Basitleştirilmiş Evreleme
Aşamalar arasındaki farkların geniş bir resmini elde etmek için, bunlar aşağıdakilere bölünebilir:
- Aşama 1: Kanser yumurtalık ile sınırlıdır.
- Evre 2: Tümör, abdominal organlara (uterus ve fallop tüpleri gibi) yayıldı, ancak abdominal organlara yayılmadı.
- Evre 3: Tümör, abdominal organlara (örneğin, karaciğer veya bağırsak yüzeyi) veya lenf düğümlerine (pelvik veya abdominal düğümler) yayıldı.
- Evre 4: Tümör, akciğerler, karaciğer (sadece yüzeyde değil), beyin veya uzak lenf düğümleri gibi uzak bölgelere yayıldı.
- Tekrarlayan: Tekrarlayan yumurtalık kanseri, tedavi sırasında veya sonrasında gelen kanserleri ifade eder. Kanser ilk üç ayda gelirse, genellikle nüksden ziyade bir ilerleme olarak kabul edilir.
Tam FIGO Evreleme
Uluslararası Jinekoloji ve Obstetrik Federasyonun adı verilen tam FIGO, basamaklar için (prognozu tahmin etmek için) Romen rakamları ve subjeler için harfler kullanan (tedavi seçeneklerine yardımcı olan) bir cerrahi evreleme sistemidir.
- Evre IA: Kanser bir yumurtalık ile sınırlıdır ve dış yumurtalık kapsülü yırtılmaz. Yumurtalık dış yüzeyinde tümör yoktur ve asitler ve / veya yıkanmalar negatif değildir.
- Evre IB: Kanser her iki yumurtalıkta da mevcuttur, ancak dış kapsül sağlamdır ve dış yüzeyde tümör yoktur. Asitler yok ve yıkamalar negatif.
- Evre IC: Kanser ya Evre IA ya da IB seviyesidir, ancak kapsül yırtılır, yumurtalık yüzeyinde bir tümör vardır ya da asit ya da yıkamalarda malign hücreler bulunur.
- Evre IIA: Kanser, bir veya her iki yumurtalığı içerir ve uterus ve / veya fallop tüpüne uzanır. Yıkamalar negatif yıkamadır ve asit yoktur.
- Evre IIB: Kanser, bir veya her iki yumurtalığı içerir ve uterus ve fallop tüpünün ötesindeki diğer pelvik dokulara uzanır. Yıkamalar negatif ve asit yok.
- Evre IIC: Kanser, bir veya her iki yumurtalıktan oluşur ve Evre IIA veya IIB gibi pelvik dokulara uzanır, ancak pozitif pelvik yıkamalarla.
- Evre IIIA: Kanser lenf düğümlerine yayıldı. Tümör pelvise sınırlı bir şekilde (çıplak gözle), ancak karın bölgesindeki peritoneal yüzeylere veya omentuma kadar pelvisin dışında mikroskobik peritoneal metastazlarla (mikroskop altında görülen yayılım) oluşur. Omentum, bağırsaklar ve diğer abdominal organlar üzerinde biriken yağlı yapıdır.
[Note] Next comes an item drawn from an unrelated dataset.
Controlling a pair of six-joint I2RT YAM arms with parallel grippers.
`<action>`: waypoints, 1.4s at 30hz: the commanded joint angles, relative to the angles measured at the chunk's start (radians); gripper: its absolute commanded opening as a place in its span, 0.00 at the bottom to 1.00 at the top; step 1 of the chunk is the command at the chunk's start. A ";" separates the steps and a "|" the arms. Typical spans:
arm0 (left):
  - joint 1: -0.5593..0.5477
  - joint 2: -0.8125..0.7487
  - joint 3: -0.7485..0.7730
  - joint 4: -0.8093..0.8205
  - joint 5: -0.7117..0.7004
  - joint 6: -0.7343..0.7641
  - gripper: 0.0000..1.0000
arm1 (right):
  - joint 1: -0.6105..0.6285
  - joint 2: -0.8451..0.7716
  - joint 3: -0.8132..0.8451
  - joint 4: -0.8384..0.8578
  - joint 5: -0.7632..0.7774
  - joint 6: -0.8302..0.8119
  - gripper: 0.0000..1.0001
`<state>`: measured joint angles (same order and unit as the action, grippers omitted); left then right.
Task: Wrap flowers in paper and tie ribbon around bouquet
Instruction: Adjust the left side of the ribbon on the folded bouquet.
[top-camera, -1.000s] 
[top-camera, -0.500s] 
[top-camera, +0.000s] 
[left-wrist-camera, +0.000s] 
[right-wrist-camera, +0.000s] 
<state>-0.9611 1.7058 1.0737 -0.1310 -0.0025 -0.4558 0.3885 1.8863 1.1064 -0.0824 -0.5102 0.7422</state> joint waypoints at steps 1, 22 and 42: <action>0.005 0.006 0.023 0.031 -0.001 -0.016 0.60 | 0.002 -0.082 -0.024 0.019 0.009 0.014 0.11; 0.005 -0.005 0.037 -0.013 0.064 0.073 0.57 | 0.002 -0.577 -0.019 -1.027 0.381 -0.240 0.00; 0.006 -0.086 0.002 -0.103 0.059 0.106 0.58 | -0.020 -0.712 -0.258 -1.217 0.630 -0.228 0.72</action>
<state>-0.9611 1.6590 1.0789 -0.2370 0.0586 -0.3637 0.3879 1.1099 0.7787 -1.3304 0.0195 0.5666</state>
- Evre IIIB: Kanser lenf düğümlerine yayıldı. Bu evre, evre IIIA'ya benzer, ancak makroskopik yayılımla (görsel olarak görülebilen yayılma) periton veya omentuma benzer. Bu aşamada, yayılmış olan kanser alanları boyut olarak 2 cm'den (biraz daha az) daha azdır.
- Evre IIIC: Kanser lenf düğümlerine yayıldı. Bu evre aynı zamanda evre IIIA'ya da benzer, ancak pelvisin 2 cm'den (inç) büyüklüğünde veya kasıktaki (inguinal nodlar) lenf nodlarına yayılan bölgelerle pelvisin ötesindeki peritoneal veya omental metastazlarla (yayılma) pelvis (pelvik düğümler) veya para-aortik (para-aortik düğümler).
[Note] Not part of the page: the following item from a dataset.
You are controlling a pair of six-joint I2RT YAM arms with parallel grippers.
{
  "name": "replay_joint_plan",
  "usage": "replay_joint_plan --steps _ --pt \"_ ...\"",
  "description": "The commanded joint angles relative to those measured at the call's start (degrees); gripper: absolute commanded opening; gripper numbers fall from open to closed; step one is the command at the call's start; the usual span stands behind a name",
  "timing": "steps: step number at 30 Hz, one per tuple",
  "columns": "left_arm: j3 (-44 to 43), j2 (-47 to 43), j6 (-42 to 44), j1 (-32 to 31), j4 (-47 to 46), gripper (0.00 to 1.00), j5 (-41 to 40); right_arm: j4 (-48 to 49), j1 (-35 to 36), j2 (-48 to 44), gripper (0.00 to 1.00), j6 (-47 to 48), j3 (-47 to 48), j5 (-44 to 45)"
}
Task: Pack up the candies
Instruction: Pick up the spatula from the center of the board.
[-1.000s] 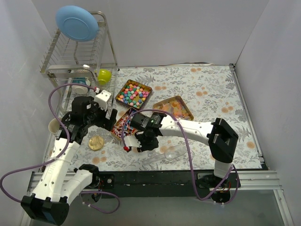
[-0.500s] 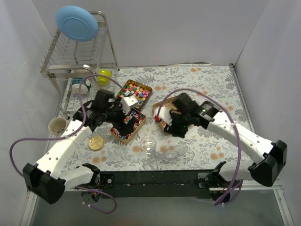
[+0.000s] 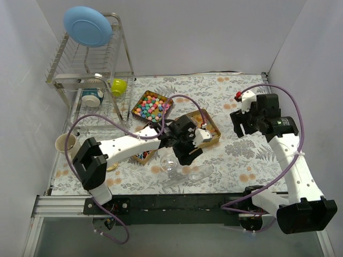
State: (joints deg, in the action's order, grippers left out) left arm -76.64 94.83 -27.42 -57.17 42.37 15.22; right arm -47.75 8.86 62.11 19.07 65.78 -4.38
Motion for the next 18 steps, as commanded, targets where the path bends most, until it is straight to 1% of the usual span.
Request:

- Evre IV: Kanser karaciğerin vücuduna veya alt karın (periton boşluğu) dışındaki bölgelere göğüs veya beyin gibi bölgelere yayılmıştır.
> Kaynaklar:
> Amerikan Klinik Onkoloji Derneği. Yumurtalık, Fallopyan ve Peritoneal Kanser: Aşamalar ve Sınıflar. Cancer.Net. Güncelleme 08/16. https://www.cancer.net/cancer-types/ovarian-fallopian-tube-and-peritoneal-cancer/stages-and-grades
> Henderson, J., Webber, E. ve G. Sawaya. Yumurtalık Kanseri Taraması: ABD Önleyici Hizmetler Görev Gücü için Kanıt Raporu ve Sistematik İnceleme Güncellemesi. JAMA . 2018. 319 (6): 595-606.
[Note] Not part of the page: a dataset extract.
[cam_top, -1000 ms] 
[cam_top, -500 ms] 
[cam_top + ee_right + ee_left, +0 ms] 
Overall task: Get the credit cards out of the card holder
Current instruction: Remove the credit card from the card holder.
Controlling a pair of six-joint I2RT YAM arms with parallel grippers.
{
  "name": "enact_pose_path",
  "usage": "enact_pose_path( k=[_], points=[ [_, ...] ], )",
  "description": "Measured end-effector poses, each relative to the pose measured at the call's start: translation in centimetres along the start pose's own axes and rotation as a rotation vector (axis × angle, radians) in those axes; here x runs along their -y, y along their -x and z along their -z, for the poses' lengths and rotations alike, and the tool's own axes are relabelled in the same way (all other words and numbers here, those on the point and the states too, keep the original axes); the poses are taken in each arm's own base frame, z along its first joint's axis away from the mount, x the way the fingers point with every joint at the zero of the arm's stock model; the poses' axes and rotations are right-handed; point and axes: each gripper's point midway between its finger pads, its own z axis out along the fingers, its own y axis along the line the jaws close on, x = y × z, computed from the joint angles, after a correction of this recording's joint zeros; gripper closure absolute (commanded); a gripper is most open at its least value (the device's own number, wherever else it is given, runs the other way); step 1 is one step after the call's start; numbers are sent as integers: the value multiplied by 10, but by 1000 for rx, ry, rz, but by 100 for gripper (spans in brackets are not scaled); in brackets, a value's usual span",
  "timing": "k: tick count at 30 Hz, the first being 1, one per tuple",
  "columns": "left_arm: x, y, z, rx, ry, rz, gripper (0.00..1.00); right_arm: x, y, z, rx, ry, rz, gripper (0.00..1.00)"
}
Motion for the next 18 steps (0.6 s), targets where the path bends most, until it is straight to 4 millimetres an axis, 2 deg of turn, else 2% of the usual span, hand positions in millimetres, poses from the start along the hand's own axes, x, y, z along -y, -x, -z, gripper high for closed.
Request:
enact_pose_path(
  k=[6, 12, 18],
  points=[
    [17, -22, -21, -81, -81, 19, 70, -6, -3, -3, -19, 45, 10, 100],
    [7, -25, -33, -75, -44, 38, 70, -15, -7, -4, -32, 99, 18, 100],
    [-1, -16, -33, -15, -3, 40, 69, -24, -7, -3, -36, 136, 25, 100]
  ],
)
> Ulusal Kanser Enstitüsü. Yumurtalık Epitelyal, Fallop Tüpü ve Birincil Periton Kanseri Tedavisi (PDQ) —Sağlık Profesyonel Versiyonu. 01/19/18 güncellendi. https://www.cancer.gov/types/ovarian/hp/ovarian-epithelial-treatment-pdq
> Qin, Y., Wu, Y., Xian, X. ve diğ. Yumurtalık Kanseri ve Benign Yumurtalık Tümörlerinin Ayırıcı Tanısında Kırmızı Hücre Dağılım Genişliği, Ortalama Trombosit Hacmi ve Kanser Antijen 125'in Tek ve Kombine Kullanımı. Yumurtalık Araştırmaları Dergisi . 2018, 11 (1): 10.
> Soletormos, G., Duffy, M., Othman, S. ve diğ. Epitelyal Yumurtalık Kanserinde Kanser Biyomarkerlerinin Klinik Kullanımı: Tümör Belirteçler Üzerine Avrupa Grubundan Güncel Kılavuzlar. Uluslararası Jinekolojik Kanser Dergisi . 2016 26 (1): 43-51.